_YOUR OBJECTIVE:_
Your task is to return all of the records exactly, minus any images.
DATASET EXTRACT: Begin
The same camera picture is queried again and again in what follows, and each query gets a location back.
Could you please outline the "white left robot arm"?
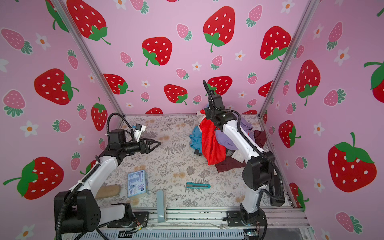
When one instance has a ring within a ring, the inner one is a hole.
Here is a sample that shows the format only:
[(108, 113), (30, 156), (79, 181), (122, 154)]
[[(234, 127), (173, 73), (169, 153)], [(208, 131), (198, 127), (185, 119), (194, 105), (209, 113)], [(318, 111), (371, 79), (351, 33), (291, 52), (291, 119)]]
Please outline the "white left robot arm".
[(116, 129), (107, 133), (108, 145), (96, 156), (96, 164), (70, 190), (59, 192), (54, 198), (56, 239), (63, 234), (99, 231), (100, 227), (111, 222), (130, 225), (135, 222), (135, 214), (130, 204), (113, 204), (100, 208), (96, 195), (109, 175), (122, 163), (125, 157), (135, 153), (149, 154), (161, 143), (141, 138), (144, 126), (137, 125), (129, 131)]

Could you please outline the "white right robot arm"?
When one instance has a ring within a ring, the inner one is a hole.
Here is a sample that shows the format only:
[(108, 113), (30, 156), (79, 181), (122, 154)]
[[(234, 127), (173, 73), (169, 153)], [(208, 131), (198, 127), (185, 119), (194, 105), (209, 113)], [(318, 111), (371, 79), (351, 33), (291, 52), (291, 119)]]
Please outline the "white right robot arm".
[(208, 91), (208, 102), (209, 106), (205, 108), (207, 119), (230, 138), (246, 161), (242, 178), (248, 191), (240, 205), (240, 222), (245, 226), (266, 223), (267, 218), (260, 207), (263, 195), (272, 200), (284, 197), (283, 177), (275, 163), (275, 156), (262, 150), (248, 136), (241, 126), (241, 115), (226, 109), (220, 95)]

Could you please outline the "bright red cloth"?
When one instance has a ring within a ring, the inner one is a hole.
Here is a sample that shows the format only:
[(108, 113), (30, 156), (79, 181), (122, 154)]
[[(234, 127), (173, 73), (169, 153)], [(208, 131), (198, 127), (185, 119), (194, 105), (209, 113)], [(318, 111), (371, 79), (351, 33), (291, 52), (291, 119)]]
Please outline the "bright red cloth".
[(204, 118), (199, 127), (202, 130), (203, 156), (207, 159), (208, 165), (223, 162), (226, 159), (226, 148), (217, 141), (214, 123)]

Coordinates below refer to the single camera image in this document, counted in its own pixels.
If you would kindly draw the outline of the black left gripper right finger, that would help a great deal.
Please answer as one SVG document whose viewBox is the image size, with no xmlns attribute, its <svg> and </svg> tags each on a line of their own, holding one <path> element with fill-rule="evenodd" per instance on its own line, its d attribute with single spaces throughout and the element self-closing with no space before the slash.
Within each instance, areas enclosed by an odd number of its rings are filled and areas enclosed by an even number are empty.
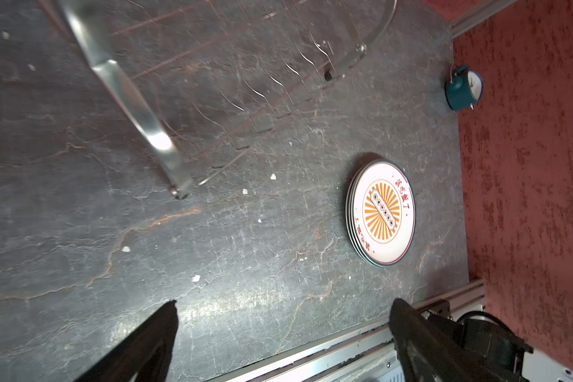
DATASET EXTRACT: End
_WORKED SOLUTION:_
The same camera picture is queried again and again in what follows, and each query gets a location back.
Could you please outline the "white left robot arm"?
When one instance has a ring within a ring, the inner one is a hole.
Here is a sample that shows the format only:
[(108, 113), (30, 156), (79, 181), (122, 154)]
[[(234, 127), (173, 73), (169, 153)], [(208, 131), (198, 127), (185, 119), (194, 105), (209, 113)], [(318, 111), (371, 79), (351, 33), (291, 52), (291, 119)]]
Please outline the "white left robot arm".
[(116, 129), (107, 133), (108, 145), (96, 156), (96, 164), (70, 190), (59, 192), (54, 198), (56, 239), (63, 234), (99, 231), (100, 227), (111, 222), (130, 225), (135, 222), (135, 214), (130, 204), (113, 204), (100, 208), (96, 195), (109, 175), (122, 163), (125, 157), (135, 153), (149, 154), (161, 143), (141, 138), (144, 126), (137, 125), (129, 131)]

Could you please outline the "white right robot arm"?
When one instance has a ring within a ring, the inner one is a hole.
Here is a sample that shows the format only:
[(108, 113), (30, 156), (79, 181), (122, 154)]
[[(234, 127), (173, 73), (169, 153)], [(208, 131), (198, 127), (185, 119), (194, 105), (209, 113)], [(318, 111), (371, 79), (351, 33), (291, 52), (291, 119)]]
Please outline the "white right robot arm".
[(208, 91), (208, 102), (209, 106), (205, 108), (207, 119), (230, 138), (246, 161), (242, 178), (248, 191), (240, 205), (240, 222), (245, 226), (266, 223), (267, 218), (260, 207), (263, 195), (272, 200), (284, 197), (283, 177), (275, 163), (275, 156), (262, 150), (248, 136), (241, 126), (241, 115), (226, 109), (220, 95)]

Could you please outline the "bright red cloth"?
When one instance has a ring within a ring, the inner one is a hole.
Here is a sample that shows the format only:
[(108, 113), (30, 156), (79, 181), (122, 154)]
[[(234, 127), (173, 73), (169, 153)], [(208, 131), (198, 127), (185, 119), (194, 105), (209, 113)], [(318, 111), (371, 79), (351, 33), (291, 52), (291, 119)]]
Please outline the "bright red cloth".
[(204, 118), (199, 127), (202, 130), (203, 156), (207, 159), (208, 165), (223, 162), (226, 159), (226, 148), (217, 141), (214, 123)]

Coordinates below refer to the single camera image in this document, counted in its own pixels.
If you would kindly draw the outline of the black left gripper right finger, that would help a great deal.
Please answer as one SVG document whose viewBox is the image size, with no xmlns attribute, its <svg> and </svg> tags each on a line of their own, holding one <path> element with fill-rule="evenodd" per instance on its own line, its d attribute with single spaces throughout and the element self-closing with no space before the slash.
Within each instance, areas enclosed by an odd number of its rings are filled and areas enclosed by an even number are empty.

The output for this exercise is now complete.